Krefeld

Reinhard Mucha

Kunstmuseen Krefeld | Haus Lange

The first few grades at school constitute the phase when the child’s development is most determined by conditioning. The process of becoming an integrated member of society is the result of multiple determinants, and during these early school years the internalization of mindless “punishments” plays a constituent role. “Dos” and “don’ts” such as “I must keep quiet,” or “I must not talk in class” fill whole notebook pages of those pupils who fail to quietly knuckle under.

During the early ’80s, when most artists were painting loudly and vehemently, Reinhard Mucha exhibited his framed punishments together with 30 biographical portrait photos of himself. Step by step, the individually framed and painted photos traced the artist’s development backward from the age of 30 to 18 months. The earliest photo pictured the artist leaning against a pile of chairs next to a scooter. “I must keep quiet” was the written commentary to the overall set of paintings. The awkward and naively painted frames of the punishments and photographs leveled the then central position of painting, banishing it to marginality.

Ten years later Mucha exhibited the same opus in Mies van der Rohe’s grand-bourgeois villa, Haus Esters. There were slight changes: the framed texts and portraits have been inserted into 30 felt-lined glass cases in typical Mucha style and new frames have been added to the already framed biographical memory pieces. The presentation has changed with Mucha’s situation: he is no longer an unknown artist, and today the vogue for “wild” painting has subsided. Mucha’s adjustments reflect the new framing conditions of the past few years while the old admonitions are constantly reiterated: “I must not talk,” “I must stand up at the sound of the bell.” Mucha first poses next to a scooter, then a locomotive, followed by his motorcycle, and finally his car. While all these items are means of transportation, the photos suggest stasis rather than movement. The form of presentation is repeated consistently, as are the glass-cased photos and the photocopied notebooks. The changes consist only of the lines on the panes—the frames in which the words are mounted.

In the concluding picture, the static situation of the photos—the self-posing—is disrupted. Along with the admonition “I must not talk,” Mucha leaps out of sight. That final photo unambiguously clarifies at whom the admonition is directed. Jumping out of the frame, the demand for silence can be read as an attitude of refusal or denial.
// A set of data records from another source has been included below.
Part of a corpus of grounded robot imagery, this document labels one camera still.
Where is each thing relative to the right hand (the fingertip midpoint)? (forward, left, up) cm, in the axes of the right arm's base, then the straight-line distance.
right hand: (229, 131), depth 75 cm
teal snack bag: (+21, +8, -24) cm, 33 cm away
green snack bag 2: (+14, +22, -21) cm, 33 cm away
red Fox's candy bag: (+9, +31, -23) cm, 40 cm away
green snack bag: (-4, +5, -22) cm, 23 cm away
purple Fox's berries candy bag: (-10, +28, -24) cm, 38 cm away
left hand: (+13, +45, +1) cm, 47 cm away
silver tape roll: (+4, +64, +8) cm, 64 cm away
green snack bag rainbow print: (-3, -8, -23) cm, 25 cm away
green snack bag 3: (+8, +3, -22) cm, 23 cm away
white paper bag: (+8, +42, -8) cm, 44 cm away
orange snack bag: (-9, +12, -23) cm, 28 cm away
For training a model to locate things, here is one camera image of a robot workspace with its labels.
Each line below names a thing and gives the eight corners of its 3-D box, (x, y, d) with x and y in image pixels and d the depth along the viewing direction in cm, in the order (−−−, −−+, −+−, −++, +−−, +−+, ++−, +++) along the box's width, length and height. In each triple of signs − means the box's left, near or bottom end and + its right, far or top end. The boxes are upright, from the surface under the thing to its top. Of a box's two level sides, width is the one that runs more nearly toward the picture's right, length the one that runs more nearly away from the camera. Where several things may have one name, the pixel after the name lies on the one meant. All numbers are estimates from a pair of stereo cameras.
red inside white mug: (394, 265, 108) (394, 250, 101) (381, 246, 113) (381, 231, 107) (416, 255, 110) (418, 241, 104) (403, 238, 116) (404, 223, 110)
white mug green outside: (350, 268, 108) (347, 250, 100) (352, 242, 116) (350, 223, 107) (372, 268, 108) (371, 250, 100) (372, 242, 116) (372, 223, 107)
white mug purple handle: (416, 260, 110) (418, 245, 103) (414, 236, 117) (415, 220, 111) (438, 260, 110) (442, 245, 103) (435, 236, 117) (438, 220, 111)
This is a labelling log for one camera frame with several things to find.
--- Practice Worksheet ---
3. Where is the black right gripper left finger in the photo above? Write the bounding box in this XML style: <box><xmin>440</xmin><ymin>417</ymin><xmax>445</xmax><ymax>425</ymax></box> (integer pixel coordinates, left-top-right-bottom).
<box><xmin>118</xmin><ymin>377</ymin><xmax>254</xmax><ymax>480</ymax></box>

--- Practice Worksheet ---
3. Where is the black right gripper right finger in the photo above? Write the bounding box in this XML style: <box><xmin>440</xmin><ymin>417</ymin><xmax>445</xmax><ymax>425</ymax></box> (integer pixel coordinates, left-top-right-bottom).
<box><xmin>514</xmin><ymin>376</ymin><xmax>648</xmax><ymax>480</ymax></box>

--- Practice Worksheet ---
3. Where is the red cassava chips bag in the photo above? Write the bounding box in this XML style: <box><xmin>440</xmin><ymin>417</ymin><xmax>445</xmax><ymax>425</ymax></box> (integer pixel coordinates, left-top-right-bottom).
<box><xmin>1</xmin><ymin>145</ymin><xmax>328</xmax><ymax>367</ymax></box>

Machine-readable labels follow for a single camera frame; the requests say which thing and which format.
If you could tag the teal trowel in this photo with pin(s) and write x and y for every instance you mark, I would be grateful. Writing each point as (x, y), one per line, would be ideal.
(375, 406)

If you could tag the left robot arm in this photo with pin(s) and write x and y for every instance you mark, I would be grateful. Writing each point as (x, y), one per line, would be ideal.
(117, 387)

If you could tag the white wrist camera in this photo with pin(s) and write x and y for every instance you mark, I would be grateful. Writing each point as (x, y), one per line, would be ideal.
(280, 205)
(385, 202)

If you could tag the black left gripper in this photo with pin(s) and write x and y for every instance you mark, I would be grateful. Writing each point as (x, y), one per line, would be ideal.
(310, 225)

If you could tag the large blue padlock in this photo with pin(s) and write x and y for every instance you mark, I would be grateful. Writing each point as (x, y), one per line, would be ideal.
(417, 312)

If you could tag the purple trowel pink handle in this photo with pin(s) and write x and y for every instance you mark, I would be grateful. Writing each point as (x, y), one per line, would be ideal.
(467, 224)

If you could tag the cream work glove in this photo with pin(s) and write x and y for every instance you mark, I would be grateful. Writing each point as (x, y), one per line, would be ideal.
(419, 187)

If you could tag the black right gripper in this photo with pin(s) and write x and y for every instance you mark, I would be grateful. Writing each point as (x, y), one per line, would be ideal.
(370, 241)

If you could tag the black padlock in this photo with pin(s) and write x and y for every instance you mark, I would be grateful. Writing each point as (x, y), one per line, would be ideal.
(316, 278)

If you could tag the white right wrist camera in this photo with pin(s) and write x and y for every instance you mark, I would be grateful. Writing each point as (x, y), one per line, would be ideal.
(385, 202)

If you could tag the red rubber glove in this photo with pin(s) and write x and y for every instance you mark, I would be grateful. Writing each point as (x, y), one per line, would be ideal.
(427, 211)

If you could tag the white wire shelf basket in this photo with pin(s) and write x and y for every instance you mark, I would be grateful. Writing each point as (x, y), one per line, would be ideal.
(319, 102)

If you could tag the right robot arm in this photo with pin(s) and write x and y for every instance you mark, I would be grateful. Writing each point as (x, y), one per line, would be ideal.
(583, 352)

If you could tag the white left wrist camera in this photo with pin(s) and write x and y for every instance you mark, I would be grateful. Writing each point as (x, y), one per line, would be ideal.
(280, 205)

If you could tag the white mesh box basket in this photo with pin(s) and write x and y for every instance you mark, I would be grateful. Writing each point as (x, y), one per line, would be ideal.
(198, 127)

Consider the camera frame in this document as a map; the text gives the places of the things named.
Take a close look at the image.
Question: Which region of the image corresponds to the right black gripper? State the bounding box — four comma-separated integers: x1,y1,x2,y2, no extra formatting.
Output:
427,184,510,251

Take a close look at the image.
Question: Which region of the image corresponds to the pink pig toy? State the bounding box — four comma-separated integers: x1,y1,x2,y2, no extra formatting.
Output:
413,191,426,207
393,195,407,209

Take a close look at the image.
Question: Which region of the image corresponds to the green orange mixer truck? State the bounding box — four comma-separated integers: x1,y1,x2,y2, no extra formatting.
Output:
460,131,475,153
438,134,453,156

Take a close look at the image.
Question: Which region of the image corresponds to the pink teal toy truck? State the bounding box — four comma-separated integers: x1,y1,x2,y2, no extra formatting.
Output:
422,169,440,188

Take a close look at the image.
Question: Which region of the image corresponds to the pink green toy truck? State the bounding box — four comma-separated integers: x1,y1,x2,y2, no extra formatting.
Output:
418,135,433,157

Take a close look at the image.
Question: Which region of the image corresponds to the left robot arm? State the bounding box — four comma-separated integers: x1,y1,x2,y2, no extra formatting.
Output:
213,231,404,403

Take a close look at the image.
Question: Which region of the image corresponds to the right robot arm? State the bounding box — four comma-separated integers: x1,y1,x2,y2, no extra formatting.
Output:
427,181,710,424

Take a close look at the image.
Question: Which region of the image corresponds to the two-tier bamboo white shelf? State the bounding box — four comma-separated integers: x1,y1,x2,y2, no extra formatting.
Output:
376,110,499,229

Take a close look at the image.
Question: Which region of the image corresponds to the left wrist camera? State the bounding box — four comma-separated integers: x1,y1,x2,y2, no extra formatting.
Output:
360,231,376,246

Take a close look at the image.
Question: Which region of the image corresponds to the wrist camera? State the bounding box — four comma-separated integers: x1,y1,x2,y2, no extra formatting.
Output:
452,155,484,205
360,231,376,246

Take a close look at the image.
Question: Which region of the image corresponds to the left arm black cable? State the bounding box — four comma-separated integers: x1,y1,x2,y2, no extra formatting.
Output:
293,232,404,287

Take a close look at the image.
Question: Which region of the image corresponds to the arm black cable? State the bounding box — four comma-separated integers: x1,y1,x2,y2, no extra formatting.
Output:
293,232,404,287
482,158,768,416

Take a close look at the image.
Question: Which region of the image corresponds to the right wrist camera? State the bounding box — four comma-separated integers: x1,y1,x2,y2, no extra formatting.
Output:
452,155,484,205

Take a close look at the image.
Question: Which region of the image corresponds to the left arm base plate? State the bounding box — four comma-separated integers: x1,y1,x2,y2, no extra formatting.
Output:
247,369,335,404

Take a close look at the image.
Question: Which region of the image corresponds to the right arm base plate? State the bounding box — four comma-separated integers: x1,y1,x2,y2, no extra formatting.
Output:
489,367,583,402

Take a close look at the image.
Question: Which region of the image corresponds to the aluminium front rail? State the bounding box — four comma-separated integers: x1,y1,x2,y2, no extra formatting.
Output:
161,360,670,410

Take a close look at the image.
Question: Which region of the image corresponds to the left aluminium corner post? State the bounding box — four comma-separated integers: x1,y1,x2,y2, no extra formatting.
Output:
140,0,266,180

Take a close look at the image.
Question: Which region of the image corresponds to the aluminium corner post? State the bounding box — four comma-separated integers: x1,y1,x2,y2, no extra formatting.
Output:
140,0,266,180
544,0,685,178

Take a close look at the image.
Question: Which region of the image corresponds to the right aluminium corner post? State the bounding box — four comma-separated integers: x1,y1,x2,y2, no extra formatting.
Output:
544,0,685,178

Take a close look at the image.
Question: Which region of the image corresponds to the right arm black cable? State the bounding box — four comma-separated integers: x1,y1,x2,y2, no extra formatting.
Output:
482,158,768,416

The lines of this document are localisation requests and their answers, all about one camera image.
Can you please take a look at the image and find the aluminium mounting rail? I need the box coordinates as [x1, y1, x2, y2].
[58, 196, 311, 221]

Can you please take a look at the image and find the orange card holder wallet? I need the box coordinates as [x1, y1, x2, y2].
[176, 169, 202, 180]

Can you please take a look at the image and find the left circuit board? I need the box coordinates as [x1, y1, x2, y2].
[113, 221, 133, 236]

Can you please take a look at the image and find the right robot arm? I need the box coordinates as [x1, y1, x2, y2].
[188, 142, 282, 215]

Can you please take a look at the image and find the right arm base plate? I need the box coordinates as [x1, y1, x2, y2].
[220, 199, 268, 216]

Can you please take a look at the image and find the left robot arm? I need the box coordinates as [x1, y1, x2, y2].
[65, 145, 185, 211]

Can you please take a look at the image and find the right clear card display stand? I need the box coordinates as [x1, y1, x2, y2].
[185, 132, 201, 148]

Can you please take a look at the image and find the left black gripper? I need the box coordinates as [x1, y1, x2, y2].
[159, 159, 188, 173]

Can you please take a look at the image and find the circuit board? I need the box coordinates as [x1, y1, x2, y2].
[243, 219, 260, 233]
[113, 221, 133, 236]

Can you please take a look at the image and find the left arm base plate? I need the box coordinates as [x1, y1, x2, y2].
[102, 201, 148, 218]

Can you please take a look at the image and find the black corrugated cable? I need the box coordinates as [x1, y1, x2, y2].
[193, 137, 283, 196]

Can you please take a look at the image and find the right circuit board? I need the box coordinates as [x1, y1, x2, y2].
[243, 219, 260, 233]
In the newly created frame of Mucha’s Kopfdiktat (Head dictation, 1990) the peaceful memories in the photographs clash with the notebooks that recall school-day repressions. By means of punitive work, teachers dictate the framework of conduct for pupils. Permanent rote is intended to prevent any further misconduct. Though, on the one hand, the repetitions in Mucha’s installation seem like further conditioning his content, because it is self-framed, functions antithetically. That which in school was intended to modify social behavior has been transformed into a subversive demand to ignore given structures and create one’s own frame.

Sabine B. Vogel

Translated from the German by Joachim Neugroschel.